Her yıl olduğu gibi bu yıl da pek çok anne baba aynı heyecanı yaşıyor: “Çocuğum bu yıl okula başlayacak mı?” Özellikle 2025-2026 eğitim-öğretim yılında çocuğu okula başlama çağında olan aileler için bu soru oldukça önemli. Zira Türkiye’de okula başlama yaşı zaman zaman değişebiliyor ve uygulamalardaki esneklik, ebeveynlerin aklını bir parça karıştırabiliyor.

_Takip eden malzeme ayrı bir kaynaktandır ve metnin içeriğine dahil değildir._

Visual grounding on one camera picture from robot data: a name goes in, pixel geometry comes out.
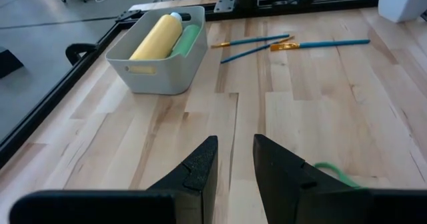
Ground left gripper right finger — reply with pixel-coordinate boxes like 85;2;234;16
252;133;427;224

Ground grey plastic bin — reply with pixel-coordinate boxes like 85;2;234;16
105;5;209;95

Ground green paint bottle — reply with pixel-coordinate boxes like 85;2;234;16
169;23;201;58

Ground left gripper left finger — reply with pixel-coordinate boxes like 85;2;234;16
9;135;220;224

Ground thin blue paintbrush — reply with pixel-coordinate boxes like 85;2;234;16
209;33;291;49
220;35;296;65

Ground green plant in white pot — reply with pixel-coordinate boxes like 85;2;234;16
378;0;427;24

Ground yellow paint bottle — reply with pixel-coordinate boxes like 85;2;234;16
129;11;183;61

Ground black floor box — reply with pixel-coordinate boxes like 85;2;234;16
0;47;25;79

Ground green handled scissors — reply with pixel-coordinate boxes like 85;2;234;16
313;162;364;190

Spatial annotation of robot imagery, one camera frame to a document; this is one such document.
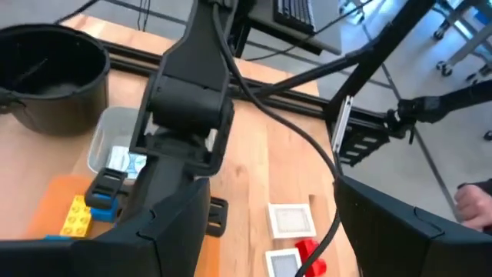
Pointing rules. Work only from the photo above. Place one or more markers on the person's forearm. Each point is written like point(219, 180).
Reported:
point(480, 185)

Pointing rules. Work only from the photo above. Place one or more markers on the long yellow toy brick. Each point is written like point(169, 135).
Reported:
point(77, 217)

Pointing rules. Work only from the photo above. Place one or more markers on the grey desk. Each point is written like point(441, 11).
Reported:
point(292, 38)

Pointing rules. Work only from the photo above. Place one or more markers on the black keyboard pink keys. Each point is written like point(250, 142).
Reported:
point(294, 13)

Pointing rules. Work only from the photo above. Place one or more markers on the person's hand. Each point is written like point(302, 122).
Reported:
point(474, 207)

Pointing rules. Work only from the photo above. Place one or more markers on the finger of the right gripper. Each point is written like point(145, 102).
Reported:
point(105, 184)
point(217, 215)

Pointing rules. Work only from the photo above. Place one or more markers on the grey wheeled stand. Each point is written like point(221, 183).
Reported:
point(461, 50)

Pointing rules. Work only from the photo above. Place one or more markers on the blue rounded toy brick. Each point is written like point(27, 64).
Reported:
point(57, 237)

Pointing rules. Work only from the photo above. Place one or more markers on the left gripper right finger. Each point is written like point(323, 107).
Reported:
point(403, 250)

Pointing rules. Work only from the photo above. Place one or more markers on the grey plastic bin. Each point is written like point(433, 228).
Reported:
point(107, 127)

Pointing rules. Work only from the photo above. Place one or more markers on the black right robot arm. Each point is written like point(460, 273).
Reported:
point(200, 31)

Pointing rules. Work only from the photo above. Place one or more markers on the red two-stud toy brick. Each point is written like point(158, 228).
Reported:
point(303, 248)

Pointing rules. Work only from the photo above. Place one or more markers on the orange translucent plastic bin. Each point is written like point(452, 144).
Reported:
point(50, 204)

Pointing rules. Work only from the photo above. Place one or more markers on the black round bucket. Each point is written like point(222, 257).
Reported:
point(57, 96)

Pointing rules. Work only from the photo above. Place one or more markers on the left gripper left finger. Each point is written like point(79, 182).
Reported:
point(115, 257)

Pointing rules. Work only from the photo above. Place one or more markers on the small blue toy brick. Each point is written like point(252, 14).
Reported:
point(104, 214)

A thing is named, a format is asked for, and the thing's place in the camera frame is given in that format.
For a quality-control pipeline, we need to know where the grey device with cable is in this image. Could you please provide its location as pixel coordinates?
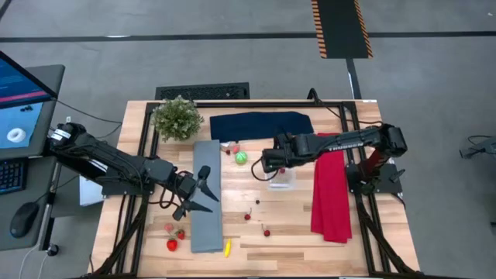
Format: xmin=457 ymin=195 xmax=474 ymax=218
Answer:
xmin=459 ymin=134 xmax=496 ymax=160

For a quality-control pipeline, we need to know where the green potted plant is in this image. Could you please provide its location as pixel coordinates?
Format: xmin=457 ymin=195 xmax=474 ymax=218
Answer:
xmin=152 ymin=95 xmax=205 ymax=143

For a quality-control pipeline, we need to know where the black keyboard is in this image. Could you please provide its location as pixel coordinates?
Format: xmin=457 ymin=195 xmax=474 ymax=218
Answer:
xmin=0 ymin=157 xmax=29 ymax=195

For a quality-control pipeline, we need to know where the black aluminium frame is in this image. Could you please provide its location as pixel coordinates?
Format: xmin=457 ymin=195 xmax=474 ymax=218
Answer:
xmin=87 ymin=100 xmax=422 ymax=279

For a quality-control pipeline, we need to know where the red towel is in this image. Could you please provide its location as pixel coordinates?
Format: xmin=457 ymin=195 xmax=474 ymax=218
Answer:
xmin=310 ymin=132 xmax=353 ymax=245

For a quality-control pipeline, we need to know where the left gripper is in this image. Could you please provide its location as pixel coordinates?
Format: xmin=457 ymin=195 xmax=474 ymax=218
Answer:
xmin=172 ymin=165 xmax=220 ymax=222

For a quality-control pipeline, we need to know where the long black cable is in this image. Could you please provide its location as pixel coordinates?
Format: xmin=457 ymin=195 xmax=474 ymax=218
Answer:
xmin=308 ymin=88 xmax=384 ymax=127

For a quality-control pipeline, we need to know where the grey desk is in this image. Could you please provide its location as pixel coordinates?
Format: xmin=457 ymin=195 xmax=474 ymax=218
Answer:
xmin=0 ymin=64 xmax=66 ymax=252

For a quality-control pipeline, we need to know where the clear plastic tupperware container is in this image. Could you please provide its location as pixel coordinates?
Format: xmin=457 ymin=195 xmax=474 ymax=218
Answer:
xmin=266 ymin=165 xmax=298 ymax=191

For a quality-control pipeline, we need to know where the black orange-striped floor mat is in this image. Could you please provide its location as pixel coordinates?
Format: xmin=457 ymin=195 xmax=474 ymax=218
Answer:
xmin=311 ymin=0 xmax=374 ymax=60

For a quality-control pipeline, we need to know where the navy blue towel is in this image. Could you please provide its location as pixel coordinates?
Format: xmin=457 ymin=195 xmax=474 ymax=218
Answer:
xmin=209 ymin=111 xmax=315 ymax=143

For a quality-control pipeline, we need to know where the white paper sheet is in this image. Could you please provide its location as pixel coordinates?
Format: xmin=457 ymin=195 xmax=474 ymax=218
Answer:
xmin=78 ymin=174 xmax=105 ymax=207

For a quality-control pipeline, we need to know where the computer monitor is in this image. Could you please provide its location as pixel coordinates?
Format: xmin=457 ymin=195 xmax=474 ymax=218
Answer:
xmin=0 ymin=50 xmax=60 ymax=160

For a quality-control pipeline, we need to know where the black computer mouse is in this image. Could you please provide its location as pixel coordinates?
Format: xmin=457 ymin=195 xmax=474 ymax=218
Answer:
xmin=9 ymin=201 xmax=40 ymax=239

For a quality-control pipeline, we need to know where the grey towel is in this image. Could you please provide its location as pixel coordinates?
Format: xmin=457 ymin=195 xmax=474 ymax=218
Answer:
xmin=190 ymin=139 xmax=225 ymax=254

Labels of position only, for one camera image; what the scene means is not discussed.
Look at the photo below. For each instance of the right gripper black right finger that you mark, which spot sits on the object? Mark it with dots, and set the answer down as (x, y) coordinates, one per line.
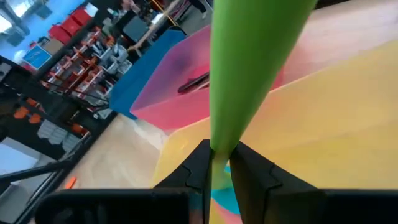
(261, 183)

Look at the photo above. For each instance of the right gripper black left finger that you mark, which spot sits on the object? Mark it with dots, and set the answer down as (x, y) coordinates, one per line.
(196, 177)

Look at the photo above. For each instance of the teal silicone spatula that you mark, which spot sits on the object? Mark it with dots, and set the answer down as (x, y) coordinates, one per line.
(228, 199)

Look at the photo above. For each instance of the green silicone spatula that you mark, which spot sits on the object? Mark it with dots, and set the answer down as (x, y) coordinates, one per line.
(248, 62)

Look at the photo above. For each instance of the yellow plastic bin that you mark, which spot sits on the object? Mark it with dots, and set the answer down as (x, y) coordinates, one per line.
(326, 140)

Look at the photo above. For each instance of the pink plastic bin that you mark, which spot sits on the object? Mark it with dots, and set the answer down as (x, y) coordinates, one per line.
(168, 102)

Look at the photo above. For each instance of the blue plastic bin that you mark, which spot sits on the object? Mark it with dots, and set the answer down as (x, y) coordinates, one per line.
(140, 74)

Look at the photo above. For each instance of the parts bin shelving rack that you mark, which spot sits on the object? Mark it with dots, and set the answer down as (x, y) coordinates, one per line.
(90, 71)

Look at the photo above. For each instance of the wooden top background desk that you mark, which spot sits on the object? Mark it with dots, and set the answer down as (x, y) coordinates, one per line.
(155, 26)

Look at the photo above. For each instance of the black panel with small bins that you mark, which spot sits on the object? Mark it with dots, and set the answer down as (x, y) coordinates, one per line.
(46, 124)

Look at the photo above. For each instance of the grey box monitor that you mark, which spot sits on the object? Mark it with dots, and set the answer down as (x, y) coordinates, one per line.
(136, 28)

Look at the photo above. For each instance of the brown cardboard box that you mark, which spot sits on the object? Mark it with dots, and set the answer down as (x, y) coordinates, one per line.
(53, 46)

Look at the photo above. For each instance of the blue wall sign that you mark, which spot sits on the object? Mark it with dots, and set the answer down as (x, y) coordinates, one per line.
(37, 57)

Milli Eğitim Bakanlığı’nın (MEB) güncel uygulamasına göre, ilkokula başlama yaşı 69 ay olarak belirlenmiş durumda. Yani 30 Eylül 2025 itibarıyla 69 ayını dolduran çocuklar, otomatik olarak birinci sınıfa kaydediliyor. Ancak burada önemli bir detay var: 66-68 ay arasındaki çocuklar, yani 5,5 yaş civarında olanlar, velilerinin yazılı dilekçesiyle okula başlatılabiliyor ya da bir yıl daha okul öncesi eğitime devam edebiliyor. 66 ayın altında olan minikler ise genellikle otomatik olarak ana sınıfına yönlendiriliyor.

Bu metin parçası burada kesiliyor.